BRIEF
Only the lines from the one with "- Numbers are" through the end of the data are wanted, copied exactly.

INPUT DATA
⟨

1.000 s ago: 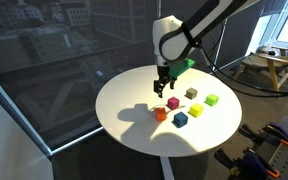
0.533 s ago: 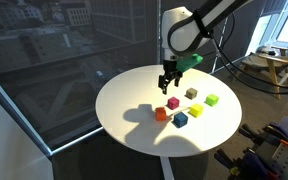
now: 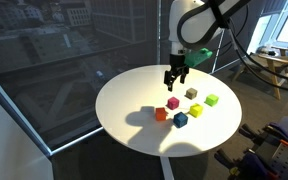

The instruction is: Put the orange block on the table.

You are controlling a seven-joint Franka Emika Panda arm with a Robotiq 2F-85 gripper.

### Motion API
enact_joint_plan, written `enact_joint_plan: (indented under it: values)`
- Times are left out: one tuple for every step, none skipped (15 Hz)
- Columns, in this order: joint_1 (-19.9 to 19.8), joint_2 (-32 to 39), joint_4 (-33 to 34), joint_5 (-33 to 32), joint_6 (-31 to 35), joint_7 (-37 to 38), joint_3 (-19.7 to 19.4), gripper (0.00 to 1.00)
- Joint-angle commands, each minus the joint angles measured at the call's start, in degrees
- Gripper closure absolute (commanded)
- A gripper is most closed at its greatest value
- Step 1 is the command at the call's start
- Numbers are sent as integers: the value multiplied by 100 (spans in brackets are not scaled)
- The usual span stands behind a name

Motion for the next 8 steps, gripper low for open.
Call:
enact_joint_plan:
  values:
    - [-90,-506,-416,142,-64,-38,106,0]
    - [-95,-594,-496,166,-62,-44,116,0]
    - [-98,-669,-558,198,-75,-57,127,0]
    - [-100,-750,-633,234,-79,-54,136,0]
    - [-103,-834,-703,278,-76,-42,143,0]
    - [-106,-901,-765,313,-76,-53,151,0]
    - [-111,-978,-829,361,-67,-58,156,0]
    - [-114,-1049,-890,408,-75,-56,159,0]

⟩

EXERCISE SOLUTION
- Numbers are sent as integers: the value multiplied by 100 (spans in brackets are not scaled)
- The usual span stands behind a name

Motion for the next 8 steps, gripper low for open.
Call:
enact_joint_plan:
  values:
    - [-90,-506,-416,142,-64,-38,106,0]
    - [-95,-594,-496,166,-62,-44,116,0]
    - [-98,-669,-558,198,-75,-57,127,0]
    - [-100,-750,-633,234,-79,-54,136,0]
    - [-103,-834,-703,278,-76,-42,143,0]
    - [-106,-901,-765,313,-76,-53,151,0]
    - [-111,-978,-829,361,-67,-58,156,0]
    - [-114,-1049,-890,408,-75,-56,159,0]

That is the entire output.